Tanta energia, poghi e stage diving al gusto post punk con gli Shame a Milano

Shame al Circolo Magnolia di Milano - Live Report

10 Aprile 2023

Ci ritroviamo in un periodo storico in cui la scena post-punk sta ritornando in voga, ed anche alla grande. Per chi segue questa nuova ondata nata negli anni 10, costellata da chitarre distorte e da nomi ormai celebri quali: Idles, Fontaines D.C., The Murder Capital, Viagra Boys non poteva perdersi la prima tappa del tour degli Shame in Italia. Infatti, il 23 marzo sono approdati al Circolo Magnolia di Milano per suonare il loro terzo album (Finger of Steel), pensato in un’ottica live e che arriva in maniera molto più immediata rispetto ai suoi predecessori.  

Ad aprire il concerto ci sono i They Hate Change, un duo elettro hip-hop che viene direttamente dalla Florida e che ha scaldato il pubblico tra rime in americano e salti sul palco. Nonostante il genere fosse completamente diverso dal motivo del sold-out della serata, il duo è stato apprezzato grazie alla loro esibizione piena di tecnicismi e ben studiata.

Dopo un intervallo di qualche minuto, che ha lasciato il pubblico fumarsi le ultime sigarette e fare la fila per aggiudicarsi la birra con cui stare sottopalco, ecco che le luci vengono puntate sul gruppo capitanato da Charlie Steen che arriva sulle note di Fingers of Steel.
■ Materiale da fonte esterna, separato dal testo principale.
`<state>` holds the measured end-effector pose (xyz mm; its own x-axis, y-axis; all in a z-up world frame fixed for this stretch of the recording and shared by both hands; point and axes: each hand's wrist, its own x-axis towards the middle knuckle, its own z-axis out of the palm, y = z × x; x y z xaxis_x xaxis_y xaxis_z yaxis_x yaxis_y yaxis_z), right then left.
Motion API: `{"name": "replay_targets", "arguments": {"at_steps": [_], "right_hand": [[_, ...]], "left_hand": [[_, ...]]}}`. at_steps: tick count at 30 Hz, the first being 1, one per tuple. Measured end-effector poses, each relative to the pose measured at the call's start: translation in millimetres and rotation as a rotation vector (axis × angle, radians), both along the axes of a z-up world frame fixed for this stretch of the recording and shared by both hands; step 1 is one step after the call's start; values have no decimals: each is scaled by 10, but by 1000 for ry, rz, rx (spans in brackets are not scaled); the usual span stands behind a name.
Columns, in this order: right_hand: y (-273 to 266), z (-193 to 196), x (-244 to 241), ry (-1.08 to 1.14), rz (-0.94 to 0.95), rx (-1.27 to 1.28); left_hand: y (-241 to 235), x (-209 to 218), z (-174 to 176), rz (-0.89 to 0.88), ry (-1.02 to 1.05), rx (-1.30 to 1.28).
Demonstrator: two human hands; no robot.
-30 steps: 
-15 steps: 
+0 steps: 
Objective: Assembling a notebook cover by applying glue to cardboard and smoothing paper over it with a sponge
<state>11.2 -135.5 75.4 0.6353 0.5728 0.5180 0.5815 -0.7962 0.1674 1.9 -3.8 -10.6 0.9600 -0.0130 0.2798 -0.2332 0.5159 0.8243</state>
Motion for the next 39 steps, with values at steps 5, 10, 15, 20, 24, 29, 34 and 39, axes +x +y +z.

L’apertura del concerto con la stessa traccia con cui inizia Food for worms funziona, facendo esplodere il pubblico in un canto collettivo; collegando poi Alibis, dove il frontman farà uno dei primi stage diving della serata sulle sue note cupe, caratterizzata da una batteria frenetica. E dopo averci fatto pregustare questi due pezzi dell’ultimo album, gli Shame fanno un salto nel passato con Alphabet, la first track di Drunk Tank Pink facendo pogare tutti, per poi passare a due grandi classici come Concrete, dove il pubblico si è scatenato cantando come un mantra «No more, no more, no more questions» e la sensuale The Lick che ci farà vedere un Charlie Steen appollaiato sulla torretta al lato del palco, a differenza del bassista Josh Finerty che si divertirà a correre e a saltare in maniera maniacale sul palco. Ma al frontman non piace proprio stare fermo, infatti sul wah wah dell’energica Six Pack eseguito da Eddie Green, lo vediamo nelle vesti di un’equilibrista in bilico sulle mani dei fan su cui poi farà un bagno nella folla, mandando tutti in visibilio. Gli Shame si comportano come dei veri e propri direttori d’orchestra dei poghi e degli stage diving fatti dal pubblico tra i riff di Tasteless e le urla della tormentata 6/1, intervallata da Burning by design, che vede delle melodie molto più calme dei precedenti pezzi.

A metà del concerto eseguono uno dei brani più riusciti della band, Born In Luton, facendo raccogliere i fan in un momento intimo con la band, cantando tutti come se fosse un atto liberatorio dalla malinconia che suscita questa canzone.

Dopodichè si ritorna di nuovo sul terzo album con la nevrotica Fall of Paul, seguita da Adderall con una musicalità che si sposa molto bene con il concetto che Steele vuole passare di alcune situazioni che generano compassione, frustrazione e accettazione del cambiamento. Si collega One Rizla, un vero e proprio manifesto generazionale, confermandosi una delle più famose in quanto ha fatto cantare tutti, anche i più timidi che sono rimasti a vedere dietro lo spettacolo. Seguono poi le cupe note di Snow Day, che si alternano tra lo spoken di Steele ed un cantato molto più selvaggio, tutto scandito dalla batteria irrequieta di Charlie Forbes.

Il tutto viene concluso con gli ultimi due brani in antitesi tra di loro dal punto di vista musicale: la ballata All the people che servirà a creare un momento di intimità tra il pubblico per poi passare al sound più gotico di Gold Hole, terminando così la scaletta del concerto, senza rilasciare bis di canzoni.

Per un’ora e mezza gli Shame hanno saputo letteralmente dominare il palco tra tecnicismi ben eseguiti e la loro energia pazzesca ben trasmessa al pubblico che ha pogato in maniera quasi ininterrotta sulla maggior parte dei brani. Infatti, è stata una vera e propria scarica di adrenalina, facendo uscire dal concerto i fan con in mente solo una cosa: «Che figata, voglio rifarlo!»